When I was a child, every summer my family would roadtrip down to St. Petersburg, Florida, to visit both sides of the family, a tough balancing act for my two parents, whose lone desire was to appease everyone. My dad’s mother had been living in the same house for over four decades, and not much had changed from when he and his sister were the ones skipping down the hallway, hitting a small tennis ball back and forth with those lime-green, plastic paddles. It was a total throwback: soothing jazz records spun on a perpetual loop in the living room, the furniture color palette had a burnt-out orange foundation, and the whole place just smelled like the 1950s, if that makes any sense.

In the bedroom where my brother and I slept, there was an old, old TV set, complete with a wooden frame, the most rudimentary cable box on the market, and that almost effervescent neon hue so characteristic of early 1960s color television. At night, we would stay up for Drew Carey’s Whose Line Is It Anyway on ABC Family, a program I was forbidden to watch at home because of its suggestive content.

In my hometown of Nashville, Tennessee, everyone uses Comcast as their cable provider, but in sunny South Florida, Bright House Networks reigns supreme. And at the time, Bright House had one tiny little feature that Comcast didn’t: ESPN Classic.

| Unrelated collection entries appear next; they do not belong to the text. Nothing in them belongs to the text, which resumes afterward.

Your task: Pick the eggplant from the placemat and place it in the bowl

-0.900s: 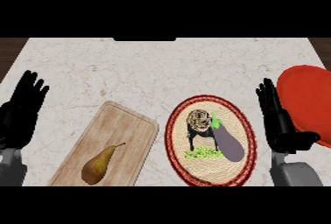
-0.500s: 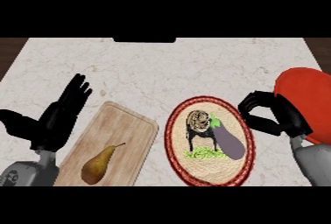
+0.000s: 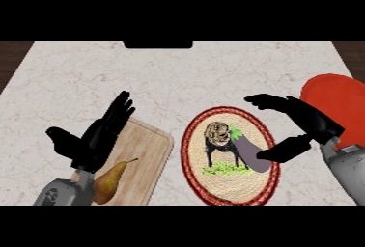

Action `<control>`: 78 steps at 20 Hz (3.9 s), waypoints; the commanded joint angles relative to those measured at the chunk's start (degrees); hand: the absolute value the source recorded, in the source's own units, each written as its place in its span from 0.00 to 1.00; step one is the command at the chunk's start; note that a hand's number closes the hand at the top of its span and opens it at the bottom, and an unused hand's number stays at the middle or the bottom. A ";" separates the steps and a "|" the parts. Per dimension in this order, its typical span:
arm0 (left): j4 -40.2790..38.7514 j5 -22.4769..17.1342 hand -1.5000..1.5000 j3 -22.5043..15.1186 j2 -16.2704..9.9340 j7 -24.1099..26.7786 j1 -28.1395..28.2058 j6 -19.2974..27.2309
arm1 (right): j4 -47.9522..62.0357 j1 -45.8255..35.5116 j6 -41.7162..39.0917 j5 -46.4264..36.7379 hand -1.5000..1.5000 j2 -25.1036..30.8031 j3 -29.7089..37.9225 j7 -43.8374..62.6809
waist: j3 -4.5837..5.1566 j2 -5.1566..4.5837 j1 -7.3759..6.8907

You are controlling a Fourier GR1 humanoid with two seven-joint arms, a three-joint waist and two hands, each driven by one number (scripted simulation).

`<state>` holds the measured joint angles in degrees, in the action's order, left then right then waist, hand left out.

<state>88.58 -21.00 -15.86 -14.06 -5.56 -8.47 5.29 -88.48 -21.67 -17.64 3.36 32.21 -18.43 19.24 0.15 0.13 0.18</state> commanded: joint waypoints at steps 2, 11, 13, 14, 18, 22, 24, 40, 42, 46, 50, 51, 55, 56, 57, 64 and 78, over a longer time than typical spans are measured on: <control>-2.10 0.06 0.50 0.38 0.32 0.57 -1.21 -0.98 | -4.60 -6.99 -8.68 -6.65 0.00 6.90 -6.80 9.43 | 0.10 0.03 -0.37; -0.96 1.00 0.50 0.44 0.18 0.46 -0.57 -1.90 | 5.27 -24.68 -23.04 3.20 0.00 -2.42 -10.03 37.73 | 0.01 -0.15 -1.60; 0.08 1.67 0.50 -1.65 1.94 0.41 0.56 -1.38 | 8.61 -28.07 -24.83 6.60 0.00 -4.83 -10.17 42.18 | 0.02 -0.12 -1.74; 0.10 1.45 0.50 -1.28 1.46 0.84 1.54 -1.90 | 9.02 -27.14 -24.75 6.71 0.00 -5.20 -11.49 43.02 | 0.00 -0.07 -1.47; 0.21 0.66 0.50 1.02 1.29 -0.45 -0.10 -1.50 | 11.48 -24.58 -24.56 7.03 0.00 -4.64 -13.57 43.71 | -0.07 0.01 -0.56; -1.78 0.88 0.50 0.38 1.29 1.38 1.03 -3.63 | 17.71 -28.08 -22.40 5.28 0.00 -8.08 -17.34 46.99 | -0.01 -0.22 -1.22; -0.97 0.90 0.50 0.49 1.92 0.80 0.73 -3.18 | 18.40 -27.99 -23.46 6.62 0.00 -8.39 -17.70 47.25 | -0.05 -0.11 -0.84; -4.72 4.18 0.50 1.84 5.39 0.33 -3.55 -1.87 | 21.97 -25.69 -28.20 3.84 0.00 -8.29 -21.49 43.63 | -0.10 -0.16 -0.08; 1.06 2.19 0.50 3.36 1.08 -1.12 1.77 -5.20 | 20.19 -21.19 -24.99 0.03 0.00 -7.88 -22.46 40.90 | -0.13 -0.04 -0.38; -0.36 3.09 0.50 2.88 3.32 -0.85 1.98 -4.44 | 14.81 -17.64 -23.52 -2.06 0.00 -8.57 -23.40 43.79 | -0.12 0.05 0.12; -0.40 3.43 0.50 4.70 3.87 -1.87 -0.15 -4.48 | 17.31 -18.72 -25.85 -3.31 0.00 -9.81 -19.21 43.22 | -0.13 -0.05 -0.12; 2.30 5.98 0.50 1.71 4.80 -0.85 3.48 -3.20 | 18.87 -18.66 -24.89 -4.89 0.00 -10.32 -19.21 42.10 | -0.13 -0.04 -0.36; 4.10 4.77 0.50 3.38 4.13 -5.00 2.43 -3.53 | 14.42 -16.23 -26.06 -5.24 0.00 -10.33 -18.03 45.67 | -0.13 0.05 -0.10; 4.46 4.34 0.50 3.15 4.03 -3.02 3.74 -5.23 | 17.51 -14.33 -25.55 -9.48 0.00 -7.92 -19.76 37.84 | -0.14 -0.06 -0.33; 3.01 6.27 0.50 2.59 5.50 -2.66 2.58 -3.87 | 17.35 -13.55 -22.47 -10.30 0.00 -13.00 -18.99 41.13 | -0.14 -0.08 -0.27; 0.56 7.09 0.50 4.29 5.96 -0.27 4.22 -6.63 | 19.92 -12.34 -25.62 -16.20 0.00 -14.51 -15.01 37.17 | -0.13 -0.11 -0.35; 2.63 6.91 0.50 7.47 6.61 -3.88 2.59 -8.70 | 21.97 -8.79 -25.20 -29.76 1.00 -16.83 -12.04 20.94 | -0.15 -0.15 -0.49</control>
<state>90.39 -14.24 -8.87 -7.18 -9.79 -7.19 -2.30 -68.49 -31.49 -41.86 -24.80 16.83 -30.88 43.32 0.55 0.73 -0.13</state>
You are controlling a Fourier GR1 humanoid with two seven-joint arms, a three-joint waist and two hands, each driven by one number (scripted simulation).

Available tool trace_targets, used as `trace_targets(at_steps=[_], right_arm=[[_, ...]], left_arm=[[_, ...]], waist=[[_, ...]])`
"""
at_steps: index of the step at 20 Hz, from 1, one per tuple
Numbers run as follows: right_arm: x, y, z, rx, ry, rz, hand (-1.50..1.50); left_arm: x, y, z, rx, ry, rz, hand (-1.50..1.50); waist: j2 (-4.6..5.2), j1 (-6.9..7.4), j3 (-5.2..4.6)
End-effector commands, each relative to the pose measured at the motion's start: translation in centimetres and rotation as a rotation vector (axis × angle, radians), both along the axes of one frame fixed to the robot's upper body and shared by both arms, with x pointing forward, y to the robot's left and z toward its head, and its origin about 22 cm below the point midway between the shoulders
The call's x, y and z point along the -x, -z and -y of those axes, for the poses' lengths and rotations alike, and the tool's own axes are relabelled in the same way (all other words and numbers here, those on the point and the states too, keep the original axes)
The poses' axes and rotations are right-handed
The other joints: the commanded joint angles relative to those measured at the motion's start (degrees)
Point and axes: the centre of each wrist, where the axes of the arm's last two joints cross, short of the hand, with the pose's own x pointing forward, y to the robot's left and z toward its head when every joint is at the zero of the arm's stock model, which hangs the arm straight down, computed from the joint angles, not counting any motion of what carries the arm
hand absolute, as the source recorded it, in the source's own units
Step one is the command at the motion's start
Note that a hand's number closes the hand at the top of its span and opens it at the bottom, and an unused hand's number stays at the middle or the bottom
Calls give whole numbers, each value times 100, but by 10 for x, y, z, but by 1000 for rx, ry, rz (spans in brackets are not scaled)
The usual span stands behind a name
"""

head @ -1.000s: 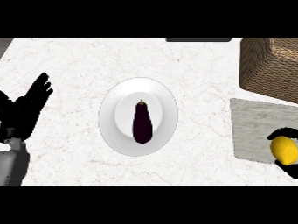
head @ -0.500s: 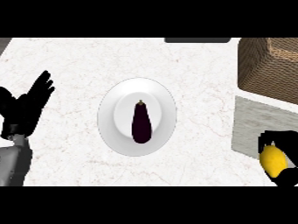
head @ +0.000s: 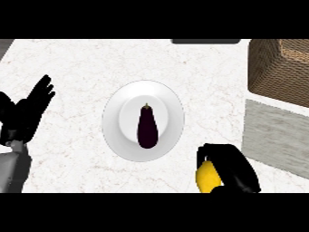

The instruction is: Pick the lemon from the placemat and place it in the basket

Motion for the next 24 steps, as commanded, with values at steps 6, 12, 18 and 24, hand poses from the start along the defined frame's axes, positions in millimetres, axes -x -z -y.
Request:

The NBA Finals had come and gone by the time we’d arrived down in St. Pete, but NBA fever was still in full swing. To capitalize on this, ESPN Classic would air tapes of vintage games from the basketball yesteryear, most memorably Bird-era Celtics contests from the 1980s on the washed-out parquet floor in the Boston Garden, the perimeter of which showed up on that junky old TV set as a delightfully eye-searing bright green outline. Watching those players, in those shorts, on that TV, in that house, on that court, with Dick Stockton and Tommy Heinsohn on the call… there are no words to describe how awesome it was. And for a Y-Generation kid who was already infatuated with 1980s American culture — Marty McFly was, and still very much is, my hero, “Centerfold,” by the J. Geils Band, was my favorite song, and Tab Cola is my Sunday afternoon beverage of choice — I felt like Sandy Cheeks upon discovering a hoard of acorns shaped like Texas.

It was my first introduction to the pure joy that is Larry Bird’s early-80s mullet-fro, but more importantly it was an overture to the long, weird internal struggle between my affinity for Celtics history and lore and my deep-rooted revulsion of the Rondo/Big 3 outfit from 2008-2012.

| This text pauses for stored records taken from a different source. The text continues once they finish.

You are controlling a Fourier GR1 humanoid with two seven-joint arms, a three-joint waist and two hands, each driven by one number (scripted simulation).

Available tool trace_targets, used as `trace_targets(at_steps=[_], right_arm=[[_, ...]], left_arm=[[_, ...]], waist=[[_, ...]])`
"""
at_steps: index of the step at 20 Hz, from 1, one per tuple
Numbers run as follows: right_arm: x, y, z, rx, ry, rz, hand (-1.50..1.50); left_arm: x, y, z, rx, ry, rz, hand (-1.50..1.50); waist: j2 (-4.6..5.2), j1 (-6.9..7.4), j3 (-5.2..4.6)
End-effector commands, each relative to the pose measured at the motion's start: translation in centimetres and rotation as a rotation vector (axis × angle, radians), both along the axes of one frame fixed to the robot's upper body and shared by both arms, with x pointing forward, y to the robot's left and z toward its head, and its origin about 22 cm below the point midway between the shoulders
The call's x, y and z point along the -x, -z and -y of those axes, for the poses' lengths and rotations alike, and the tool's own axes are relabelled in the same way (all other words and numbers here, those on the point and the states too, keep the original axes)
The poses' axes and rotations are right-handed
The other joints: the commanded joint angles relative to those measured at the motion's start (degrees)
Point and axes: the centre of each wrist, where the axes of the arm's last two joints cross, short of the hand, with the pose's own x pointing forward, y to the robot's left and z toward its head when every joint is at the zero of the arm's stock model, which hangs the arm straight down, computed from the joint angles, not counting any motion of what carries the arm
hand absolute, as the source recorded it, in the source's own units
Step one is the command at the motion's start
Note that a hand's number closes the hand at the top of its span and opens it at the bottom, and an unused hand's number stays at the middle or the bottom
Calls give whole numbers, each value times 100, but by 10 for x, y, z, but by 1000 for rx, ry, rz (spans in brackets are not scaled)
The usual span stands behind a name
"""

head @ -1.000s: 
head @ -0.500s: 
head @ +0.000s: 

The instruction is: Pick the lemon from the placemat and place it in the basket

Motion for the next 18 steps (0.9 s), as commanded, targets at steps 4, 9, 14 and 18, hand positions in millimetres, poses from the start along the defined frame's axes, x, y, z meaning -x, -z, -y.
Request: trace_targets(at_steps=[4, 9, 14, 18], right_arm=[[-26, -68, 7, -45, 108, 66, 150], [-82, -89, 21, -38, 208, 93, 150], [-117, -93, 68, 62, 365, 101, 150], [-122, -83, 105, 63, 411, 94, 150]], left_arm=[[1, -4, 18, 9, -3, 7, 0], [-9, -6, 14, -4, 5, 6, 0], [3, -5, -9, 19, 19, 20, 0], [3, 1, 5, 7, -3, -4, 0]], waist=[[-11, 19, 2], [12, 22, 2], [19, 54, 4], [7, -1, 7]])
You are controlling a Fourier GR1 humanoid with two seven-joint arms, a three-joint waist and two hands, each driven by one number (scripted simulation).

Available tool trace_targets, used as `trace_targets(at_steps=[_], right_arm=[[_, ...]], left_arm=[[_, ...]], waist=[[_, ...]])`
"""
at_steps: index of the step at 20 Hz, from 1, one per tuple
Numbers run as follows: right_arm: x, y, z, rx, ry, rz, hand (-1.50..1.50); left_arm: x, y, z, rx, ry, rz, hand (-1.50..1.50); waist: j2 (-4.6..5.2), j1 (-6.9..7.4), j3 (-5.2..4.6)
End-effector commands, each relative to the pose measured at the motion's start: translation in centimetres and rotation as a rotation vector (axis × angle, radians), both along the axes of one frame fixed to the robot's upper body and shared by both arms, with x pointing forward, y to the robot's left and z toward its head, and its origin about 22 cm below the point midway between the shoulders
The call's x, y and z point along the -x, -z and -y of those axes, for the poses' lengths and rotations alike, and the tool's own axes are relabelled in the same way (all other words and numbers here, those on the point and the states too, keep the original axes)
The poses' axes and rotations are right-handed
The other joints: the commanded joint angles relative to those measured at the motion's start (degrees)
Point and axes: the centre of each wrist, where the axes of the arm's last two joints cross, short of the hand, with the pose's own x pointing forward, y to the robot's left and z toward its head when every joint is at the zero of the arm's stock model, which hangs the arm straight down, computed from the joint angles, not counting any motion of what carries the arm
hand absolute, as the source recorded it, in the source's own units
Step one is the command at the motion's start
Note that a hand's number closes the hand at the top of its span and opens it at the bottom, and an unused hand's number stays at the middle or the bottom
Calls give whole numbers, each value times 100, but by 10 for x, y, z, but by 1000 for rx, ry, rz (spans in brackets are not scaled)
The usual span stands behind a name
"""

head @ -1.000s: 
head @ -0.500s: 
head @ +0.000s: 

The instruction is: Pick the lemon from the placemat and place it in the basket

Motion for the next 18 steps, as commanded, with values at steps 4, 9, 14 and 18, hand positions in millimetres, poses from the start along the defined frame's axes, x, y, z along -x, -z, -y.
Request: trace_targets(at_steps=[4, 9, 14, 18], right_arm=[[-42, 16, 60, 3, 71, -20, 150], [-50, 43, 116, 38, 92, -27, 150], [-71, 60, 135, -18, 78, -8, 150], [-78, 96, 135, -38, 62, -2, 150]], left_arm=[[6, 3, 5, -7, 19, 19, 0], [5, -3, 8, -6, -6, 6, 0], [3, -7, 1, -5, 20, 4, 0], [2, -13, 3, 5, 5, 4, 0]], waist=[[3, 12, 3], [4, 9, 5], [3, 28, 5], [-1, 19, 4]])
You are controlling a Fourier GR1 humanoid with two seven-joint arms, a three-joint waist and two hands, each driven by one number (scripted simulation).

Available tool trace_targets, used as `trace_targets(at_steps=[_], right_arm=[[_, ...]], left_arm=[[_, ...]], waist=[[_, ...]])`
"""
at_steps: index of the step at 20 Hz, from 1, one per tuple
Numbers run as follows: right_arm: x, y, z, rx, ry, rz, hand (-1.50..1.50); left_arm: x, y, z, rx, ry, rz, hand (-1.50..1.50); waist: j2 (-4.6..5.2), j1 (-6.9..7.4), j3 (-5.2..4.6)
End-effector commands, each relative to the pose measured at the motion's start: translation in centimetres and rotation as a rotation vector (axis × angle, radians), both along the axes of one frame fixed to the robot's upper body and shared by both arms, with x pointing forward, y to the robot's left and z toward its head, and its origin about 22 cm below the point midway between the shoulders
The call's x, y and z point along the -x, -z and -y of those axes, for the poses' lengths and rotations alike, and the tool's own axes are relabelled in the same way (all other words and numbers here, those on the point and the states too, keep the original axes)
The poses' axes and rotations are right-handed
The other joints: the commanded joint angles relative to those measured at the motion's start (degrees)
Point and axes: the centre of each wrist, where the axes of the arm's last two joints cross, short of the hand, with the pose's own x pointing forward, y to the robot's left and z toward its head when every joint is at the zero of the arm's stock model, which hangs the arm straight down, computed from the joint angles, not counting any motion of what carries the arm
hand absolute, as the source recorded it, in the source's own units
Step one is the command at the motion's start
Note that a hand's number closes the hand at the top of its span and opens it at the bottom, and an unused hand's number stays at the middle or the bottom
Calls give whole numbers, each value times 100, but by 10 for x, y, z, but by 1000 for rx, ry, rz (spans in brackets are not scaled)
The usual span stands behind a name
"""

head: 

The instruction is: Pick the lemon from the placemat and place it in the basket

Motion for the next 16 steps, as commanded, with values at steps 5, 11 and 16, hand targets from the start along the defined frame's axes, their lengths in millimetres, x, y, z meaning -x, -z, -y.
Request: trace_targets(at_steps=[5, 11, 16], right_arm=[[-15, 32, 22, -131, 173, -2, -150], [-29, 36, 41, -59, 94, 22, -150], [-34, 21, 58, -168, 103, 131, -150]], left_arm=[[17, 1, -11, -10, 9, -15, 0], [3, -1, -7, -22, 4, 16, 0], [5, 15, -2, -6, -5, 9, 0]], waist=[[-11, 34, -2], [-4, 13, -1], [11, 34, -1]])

Those guys are gone now, and the trade Boston made with Brooklyn two years ago has proven to be the gift that keeps on giving. It’s weird; the second they left Boston, an appreciation of what Garnett, Pierce, and Allen had brought to the NBA world as Celtics began to spring up inside me. I have never associated myself with any particular NBA fan base; fandom isn’t really my thing when it comes to basketball. Not my shtick. But the Brooklyn trade marked my departure from Celtics un-fandom, a winding road through a forest of antipathy that dead ended in front of a freshly mowed lawn with clear skies overhead: a new start.

And this team I write about now? They’re fun, well-coached, and easy to root for, if you’re into that sort of thing. I’m not quite sure I’ll ever reach the point where I’m actively and consistently pulling for the same NBA team, and I don’t really think I want to. But I’ve come this far, haven’t I?

As the drudgery of the August sports drought marches on (baseball, anyone?), I hope you can find solace and comfort knowing that your beloved Beantown Ballers have one less hater to fend off. So with that, I’ll sign off with an ever-so-slightly sincere, yet practically emotionless “Go Celtics.”